São pormenores, com Her Story são sempre pormenores, mas é sua colagem que nos revela o quadro geral, é a sua sequência que desbloqueia mentalmente tudo o que levou ao final que muitos já viram antes de continuarem a dedicar minutos ao jogo até terem tudo desbloqueado.

De salientar ainda que o jogo não decorre em 2015, 2013 ou 2000: Her Story parece orgulhar-se de decorrer durante três dias na primeira metade da década dos anos 1990, ou seja, o sistema operativo é datado, o ecrã do monitor é de outrora, o grão da imagem nos vídeos é nostálgico, tal como é o bater das teclas mecanicamente ou aquele som característico quando se acedia ao disco rígido do computador, quase tão carismático como o carregamento de um jogo no Spectrum.

Cada depoimento de Hannah tem a data e a hora, algo que se revela extremamente importante para agrupar a dispor todas as peças visuais segundo uma ordem cronológica. Não vemos isto e aquilo necessariamente pela ordem com que foi gravado, o que exige uma enorme ginástica mental e recorrentemente o uso de um bloco de notas, tal como os detectives com que crescemos usaram nos seus desempenhos para o nosso entretenimento.

Seria injusto terminar este texto sem mencionar o cerne do jogo: o personagem que presta depoimentos, ou melhor, a actriz que lhe empresta corpo e voz: Viva Seifert. Sem estragar a surpresa a quem eventualmente ainda vai dedicar algumas horas ao jogo, Seifert consegue atingir quase sempre o que lhe é pedido, ou seja, representar as várias fases da investigação, os vários humores dos vários depoimentos, incluindo uma alusão à sua carreira musical com uma música entremeada com acusações, justificações e revelações.
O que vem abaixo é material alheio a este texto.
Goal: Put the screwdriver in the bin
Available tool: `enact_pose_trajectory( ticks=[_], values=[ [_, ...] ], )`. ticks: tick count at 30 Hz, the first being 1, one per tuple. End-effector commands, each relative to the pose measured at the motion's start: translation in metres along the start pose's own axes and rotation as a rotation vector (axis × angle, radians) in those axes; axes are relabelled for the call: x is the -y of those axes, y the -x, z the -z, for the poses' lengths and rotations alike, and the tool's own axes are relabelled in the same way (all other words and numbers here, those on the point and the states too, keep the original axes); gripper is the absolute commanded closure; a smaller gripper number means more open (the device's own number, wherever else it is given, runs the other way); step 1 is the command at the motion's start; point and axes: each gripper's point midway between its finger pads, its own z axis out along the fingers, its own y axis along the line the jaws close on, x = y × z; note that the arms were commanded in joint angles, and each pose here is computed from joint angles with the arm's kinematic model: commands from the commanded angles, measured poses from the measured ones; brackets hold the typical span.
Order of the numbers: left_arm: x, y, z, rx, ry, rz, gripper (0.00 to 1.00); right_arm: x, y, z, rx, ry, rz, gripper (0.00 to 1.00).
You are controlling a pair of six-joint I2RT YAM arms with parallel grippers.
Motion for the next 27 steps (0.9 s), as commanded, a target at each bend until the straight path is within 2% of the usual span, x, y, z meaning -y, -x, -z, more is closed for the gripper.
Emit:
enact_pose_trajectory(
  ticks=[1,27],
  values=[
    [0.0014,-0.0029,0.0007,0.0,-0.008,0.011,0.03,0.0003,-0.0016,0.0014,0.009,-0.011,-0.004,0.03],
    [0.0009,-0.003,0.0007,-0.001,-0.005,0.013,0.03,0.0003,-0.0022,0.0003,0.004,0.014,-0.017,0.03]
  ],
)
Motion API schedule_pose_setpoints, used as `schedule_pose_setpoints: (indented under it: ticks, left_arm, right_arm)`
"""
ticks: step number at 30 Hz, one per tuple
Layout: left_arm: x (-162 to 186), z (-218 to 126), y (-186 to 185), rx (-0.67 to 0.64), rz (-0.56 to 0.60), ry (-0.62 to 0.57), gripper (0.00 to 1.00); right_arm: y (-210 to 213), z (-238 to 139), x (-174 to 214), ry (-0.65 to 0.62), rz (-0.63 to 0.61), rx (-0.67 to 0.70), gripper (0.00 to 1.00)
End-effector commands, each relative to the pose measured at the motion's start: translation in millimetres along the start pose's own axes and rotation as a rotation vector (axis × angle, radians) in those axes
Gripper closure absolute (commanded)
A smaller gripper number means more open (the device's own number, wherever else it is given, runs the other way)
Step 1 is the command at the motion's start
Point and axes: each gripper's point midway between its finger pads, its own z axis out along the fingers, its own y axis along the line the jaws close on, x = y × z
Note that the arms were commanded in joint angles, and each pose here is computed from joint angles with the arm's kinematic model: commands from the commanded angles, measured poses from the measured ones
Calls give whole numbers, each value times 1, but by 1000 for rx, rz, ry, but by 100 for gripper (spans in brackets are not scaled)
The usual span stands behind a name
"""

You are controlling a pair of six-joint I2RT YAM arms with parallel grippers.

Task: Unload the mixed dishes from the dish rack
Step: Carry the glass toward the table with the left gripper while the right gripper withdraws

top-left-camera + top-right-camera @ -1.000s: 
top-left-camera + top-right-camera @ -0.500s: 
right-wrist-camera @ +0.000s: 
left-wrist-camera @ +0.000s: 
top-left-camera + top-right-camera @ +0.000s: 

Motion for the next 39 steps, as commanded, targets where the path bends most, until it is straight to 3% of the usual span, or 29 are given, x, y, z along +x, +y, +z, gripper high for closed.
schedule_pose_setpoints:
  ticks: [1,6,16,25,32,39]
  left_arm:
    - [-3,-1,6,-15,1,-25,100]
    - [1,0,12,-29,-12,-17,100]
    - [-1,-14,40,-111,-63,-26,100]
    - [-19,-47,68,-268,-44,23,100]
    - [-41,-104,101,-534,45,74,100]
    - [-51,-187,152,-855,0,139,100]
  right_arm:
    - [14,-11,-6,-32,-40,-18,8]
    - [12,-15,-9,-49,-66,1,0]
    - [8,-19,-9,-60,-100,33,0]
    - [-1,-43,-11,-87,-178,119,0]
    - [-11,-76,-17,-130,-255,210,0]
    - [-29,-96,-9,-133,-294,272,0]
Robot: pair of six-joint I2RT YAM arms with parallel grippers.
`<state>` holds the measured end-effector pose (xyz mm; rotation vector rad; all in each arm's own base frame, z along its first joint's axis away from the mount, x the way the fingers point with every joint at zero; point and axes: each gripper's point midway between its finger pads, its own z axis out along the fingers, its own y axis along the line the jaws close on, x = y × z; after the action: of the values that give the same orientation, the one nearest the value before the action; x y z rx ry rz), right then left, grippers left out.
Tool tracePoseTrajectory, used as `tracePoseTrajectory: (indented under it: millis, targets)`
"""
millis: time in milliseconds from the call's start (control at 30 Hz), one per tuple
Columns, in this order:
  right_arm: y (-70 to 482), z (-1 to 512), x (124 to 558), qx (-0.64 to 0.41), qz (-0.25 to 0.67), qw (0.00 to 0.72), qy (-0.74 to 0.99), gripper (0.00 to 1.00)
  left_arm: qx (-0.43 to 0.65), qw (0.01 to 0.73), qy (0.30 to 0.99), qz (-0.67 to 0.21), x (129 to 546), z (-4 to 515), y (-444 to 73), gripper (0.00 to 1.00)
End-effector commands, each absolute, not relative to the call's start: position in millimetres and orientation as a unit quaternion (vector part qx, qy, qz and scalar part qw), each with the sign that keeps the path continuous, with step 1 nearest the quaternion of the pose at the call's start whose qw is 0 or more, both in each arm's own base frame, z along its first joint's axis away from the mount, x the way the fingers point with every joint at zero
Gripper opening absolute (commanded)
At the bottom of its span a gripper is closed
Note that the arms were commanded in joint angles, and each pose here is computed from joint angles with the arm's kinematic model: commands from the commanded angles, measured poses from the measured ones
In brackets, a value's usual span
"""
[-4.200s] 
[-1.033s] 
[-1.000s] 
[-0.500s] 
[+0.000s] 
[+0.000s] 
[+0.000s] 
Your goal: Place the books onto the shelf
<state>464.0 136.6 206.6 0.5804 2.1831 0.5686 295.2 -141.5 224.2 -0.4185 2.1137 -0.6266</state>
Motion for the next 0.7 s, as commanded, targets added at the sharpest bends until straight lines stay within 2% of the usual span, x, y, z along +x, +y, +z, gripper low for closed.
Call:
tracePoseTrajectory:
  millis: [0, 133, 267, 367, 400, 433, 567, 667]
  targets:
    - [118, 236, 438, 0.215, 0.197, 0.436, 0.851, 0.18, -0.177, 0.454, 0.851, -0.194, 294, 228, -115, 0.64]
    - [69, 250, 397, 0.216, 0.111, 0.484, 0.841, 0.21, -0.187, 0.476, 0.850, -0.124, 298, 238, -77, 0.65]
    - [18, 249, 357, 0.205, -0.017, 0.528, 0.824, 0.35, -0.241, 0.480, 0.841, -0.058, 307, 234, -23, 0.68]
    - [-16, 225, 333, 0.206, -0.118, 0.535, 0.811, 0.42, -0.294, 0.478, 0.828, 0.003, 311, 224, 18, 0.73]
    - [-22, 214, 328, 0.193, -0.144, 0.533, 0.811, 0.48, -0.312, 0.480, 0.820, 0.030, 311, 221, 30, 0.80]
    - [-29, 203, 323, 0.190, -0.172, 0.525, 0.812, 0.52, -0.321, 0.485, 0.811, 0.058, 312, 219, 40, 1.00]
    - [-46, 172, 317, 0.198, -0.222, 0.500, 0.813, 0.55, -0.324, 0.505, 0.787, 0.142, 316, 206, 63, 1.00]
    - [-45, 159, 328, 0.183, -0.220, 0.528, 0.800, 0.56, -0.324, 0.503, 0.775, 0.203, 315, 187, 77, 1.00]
Se houver uma continuação desta linha narrativa, independentemente do argumento enveredado, não será castigo nenhum se Seifert voltar ao ecrã distorcido e granulado que quem cresceu com as cassetes VHS tão bem conhece. Mesmo quando está a falar sobre a princesa Diana ou outras referências da época, ou quando entorna a sua bebida pelas calças abaixo, a prestação de Seifert tem as variações necessárias para serem justificadas pela mente de Barlow.

Her Story será recordado pela maneira como arriscou num género que o tempo tinha afastado da ribalta. A confusão é sempre derrotada pela dedução lógica dos minutos investidos na sua trama, recuperando o queixo caído e prosseguindo sacudindo os ombros sem nunca afastar os olhos e a vontade do grande prémio: perceber o que aconteceu a Simon. É um mistério que não exclui ninguém que o compre e que deixará poucos fora da discussão e da dissecação de tudo o que foi abordado. Simon morreu, isso é assumido nos primeiros minutos do jogo; porém, é no processo que leva a essa conclusão que o jogo brilha, dando uma corda a todos que estiverem dispostos a agarrá-la.